● **Exercise requirements**
Restate every line below word for word, but drop each picture.

● **Collected material**
►
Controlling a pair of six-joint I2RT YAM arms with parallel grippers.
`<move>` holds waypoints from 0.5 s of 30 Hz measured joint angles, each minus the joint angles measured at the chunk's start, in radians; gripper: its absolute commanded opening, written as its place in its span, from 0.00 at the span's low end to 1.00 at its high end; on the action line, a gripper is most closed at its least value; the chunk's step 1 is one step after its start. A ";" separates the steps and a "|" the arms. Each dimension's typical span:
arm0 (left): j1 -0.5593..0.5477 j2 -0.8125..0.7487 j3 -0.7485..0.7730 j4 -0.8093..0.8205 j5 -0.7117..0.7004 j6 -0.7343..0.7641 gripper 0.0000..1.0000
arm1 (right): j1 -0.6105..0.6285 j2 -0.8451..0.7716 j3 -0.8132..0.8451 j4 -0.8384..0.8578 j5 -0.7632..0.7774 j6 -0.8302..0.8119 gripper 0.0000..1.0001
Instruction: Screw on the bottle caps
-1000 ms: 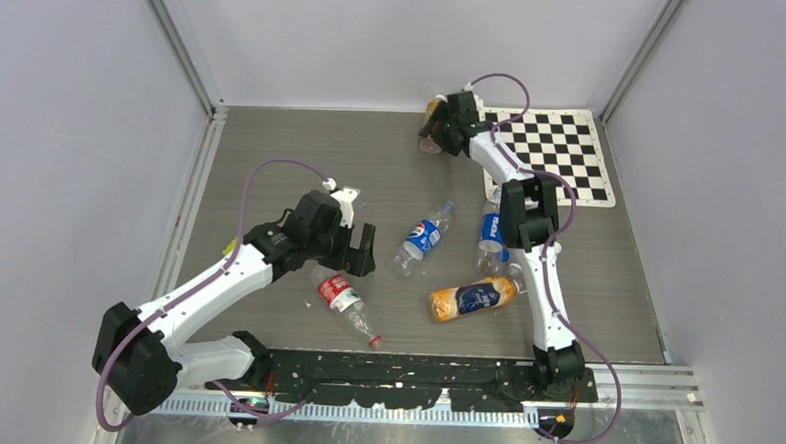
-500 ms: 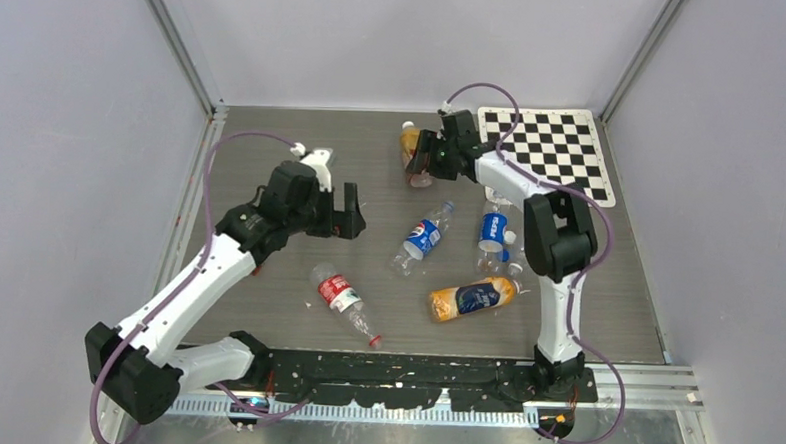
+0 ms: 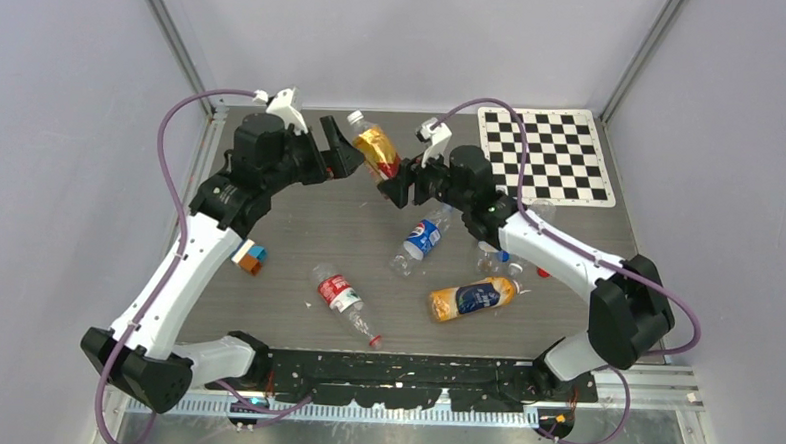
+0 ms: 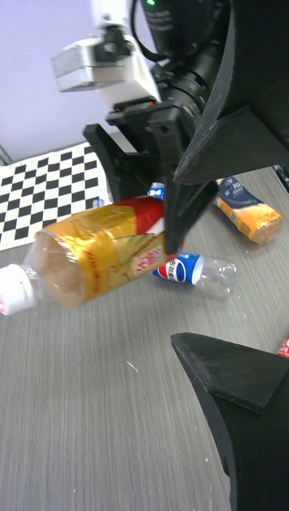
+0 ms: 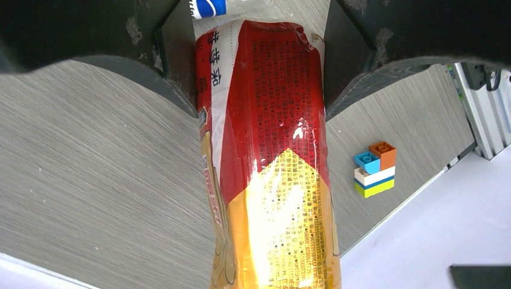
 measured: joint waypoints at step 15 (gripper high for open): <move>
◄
● **Answer for this exercise**
Controlling a pair of six-joint I2RT YAM arms with parallel grippers.
`<move>` holds waypoints from 0.5 s of 30 Hz measured joint angles, each minus the joint angles measured at the chunk's start, in radians; gripper: its absolute commanded opening, written as its place in its span, from 0.00 at the span's low end to 1.00 at its high end; on the action line, a gripper is most closed at its least value; the chunk's step 1 is one step after its start. A ";" separates the steps and a "|" the arms. Each dimension's typical span:
arm0 (left): j1 -0.5593..0.5477 j2 -0.8125..0.7487 j3 -0.7485..0.7730 j4 -0.8093..0.8205 j5 -0.7117..0.7004 j6 -0.7343..0.7641 gripper 0.0000..1.0000
arm1 (right): j1 -0.6105..0.6285 j2 -0.8451..0.7716 j3 -0.8132..0.8451 j4 -0.8384..0.8578 j5 -0.7632..0.7774 j6 -0.8302..0.8119 gripper 0.0000..1.0001
Instruction: Screw on the bottle caps
-1000 ms: 
-500 ms: 
+0 ms: 
+0 ms: 
+0 ms: 
 measured: joint waypoints at step 15 (gripper high for open): <move>

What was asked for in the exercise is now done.